Exercise brief >> Could you retype the records word for word but without any pictures?

= = = = =

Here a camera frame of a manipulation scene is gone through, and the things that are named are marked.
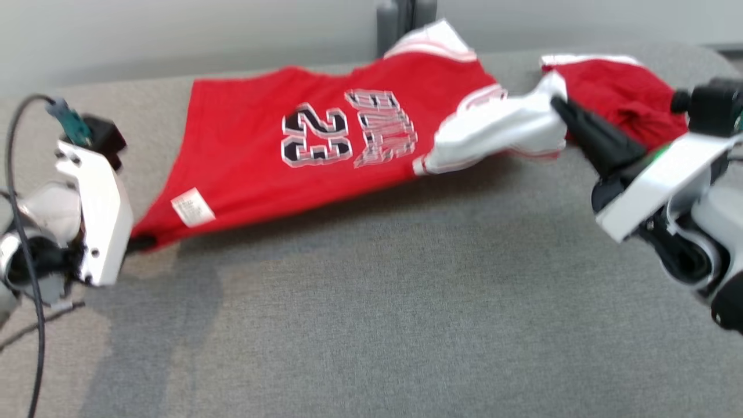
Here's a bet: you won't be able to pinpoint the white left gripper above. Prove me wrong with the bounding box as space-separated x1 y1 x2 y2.
55 139 157 288

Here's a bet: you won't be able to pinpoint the black cable with teal plug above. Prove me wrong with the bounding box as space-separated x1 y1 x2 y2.
3 93 93 418

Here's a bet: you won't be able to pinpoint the red basketball jersey number 23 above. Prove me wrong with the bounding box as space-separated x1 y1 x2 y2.
129 19 568 251

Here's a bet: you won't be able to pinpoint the grey metal partition post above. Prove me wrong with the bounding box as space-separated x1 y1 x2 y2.
376 0 439 57

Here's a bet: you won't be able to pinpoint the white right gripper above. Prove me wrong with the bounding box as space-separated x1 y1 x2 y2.
550 95 738 244

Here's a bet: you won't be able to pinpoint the red shorts with white stripe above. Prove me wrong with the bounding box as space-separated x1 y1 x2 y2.
540 54 688 153

= = = = =

Expected answer >>
Here a camera frame of a manipulation scene is gone through, and the things that are named are marked.
Here's a bet: you won't be able to pinpoint the white left gripper above. Prove me wrong with the bounding box as space-separated x1 y1 x2 y2.
55 139 157 288

Here's a bet: you won't be able to pinpoint the black cable with teal plug above. Prove me wrong with the bounding box as space-separated x1 y1 x2 y2.
3 93 93 418

Here's a bet: you won't be able to pinpoint the red basketball jersey number 23 above. Prove me wrong with the bounding box as space-separated x1 y1 x2 y2.
129 19 568 251

Here's a bet: you won't be able to pinpoint the grey metal partition post above. Prove me wrong with the bounding box as space-separated x1 y1 x2 y2.
376 0 439 57

Here's a bet: you won't be able to pinpoint the white right gripper above. Prove me wrong with the bounding box as space-separated x1 y1 x2 y2.
550 95 738 244

Here's a bet: you won't be able to pinpoint the red shorts with white stripe above. Prove me wrong with the bounding box as space-separated x1 y1 x2 y2.
540 54 688 153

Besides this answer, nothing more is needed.